▶

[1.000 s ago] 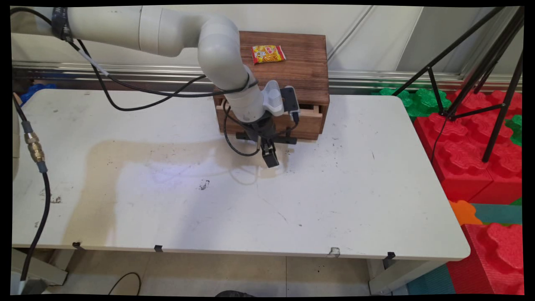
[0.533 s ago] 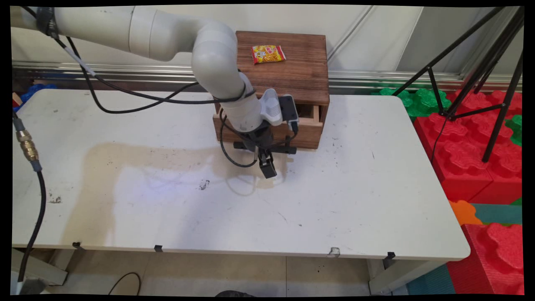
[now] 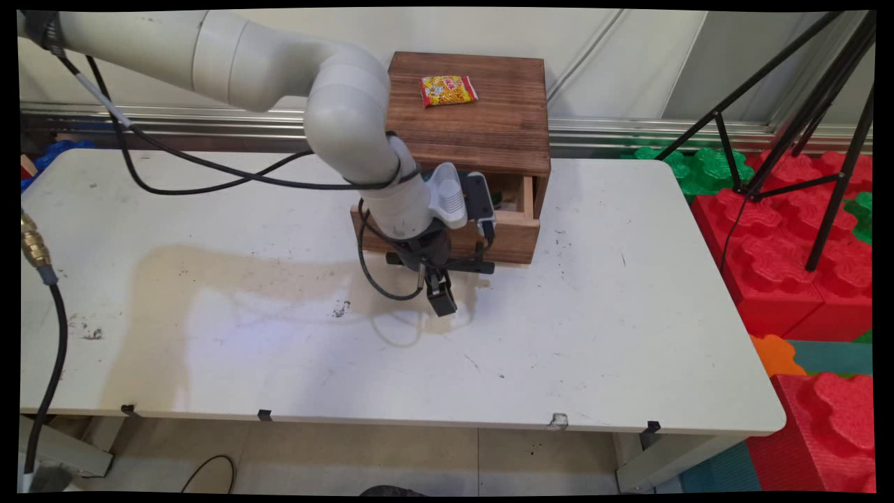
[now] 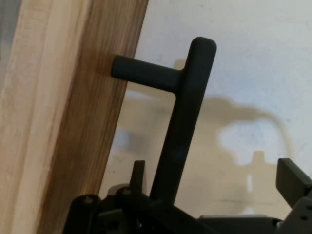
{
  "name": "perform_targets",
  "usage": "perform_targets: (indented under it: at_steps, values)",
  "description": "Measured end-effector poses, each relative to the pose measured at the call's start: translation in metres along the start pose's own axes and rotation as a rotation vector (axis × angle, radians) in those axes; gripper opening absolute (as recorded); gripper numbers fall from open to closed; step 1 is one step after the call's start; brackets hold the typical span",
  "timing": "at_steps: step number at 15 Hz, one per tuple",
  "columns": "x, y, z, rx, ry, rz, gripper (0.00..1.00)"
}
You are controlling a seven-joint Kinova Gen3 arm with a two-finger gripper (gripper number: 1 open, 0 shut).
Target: Open the drawer
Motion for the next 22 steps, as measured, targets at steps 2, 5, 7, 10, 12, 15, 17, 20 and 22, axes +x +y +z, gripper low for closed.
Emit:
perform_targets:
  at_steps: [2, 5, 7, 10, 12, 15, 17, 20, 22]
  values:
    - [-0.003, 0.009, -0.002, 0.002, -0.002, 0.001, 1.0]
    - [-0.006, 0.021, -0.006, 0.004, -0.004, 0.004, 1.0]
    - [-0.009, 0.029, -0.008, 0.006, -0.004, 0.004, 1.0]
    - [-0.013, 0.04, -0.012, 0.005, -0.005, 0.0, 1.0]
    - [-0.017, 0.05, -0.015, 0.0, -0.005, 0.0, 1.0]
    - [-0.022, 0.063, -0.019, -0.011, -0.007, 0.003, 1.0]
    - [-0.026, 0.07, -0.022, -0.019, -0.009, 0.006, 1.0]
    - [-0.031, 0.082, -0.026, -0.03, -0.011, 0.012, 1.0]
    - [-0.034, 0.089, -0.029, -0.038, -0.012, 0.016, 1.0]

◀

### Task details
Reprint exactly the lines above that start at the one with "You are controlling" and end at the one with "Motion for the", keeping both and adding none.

### Exercise result
You are controlling a seven-joint Kinova Gen3 arm with a two-finger gripper (gripper number: 1 open, 0 shut).
Target: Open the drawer
Motion for the next 22 steps, as measured, targets at steps 2, 5, 7, 10, 12, 15, 17, 20 and 22, axes +x +y +z, gripper low for closed.

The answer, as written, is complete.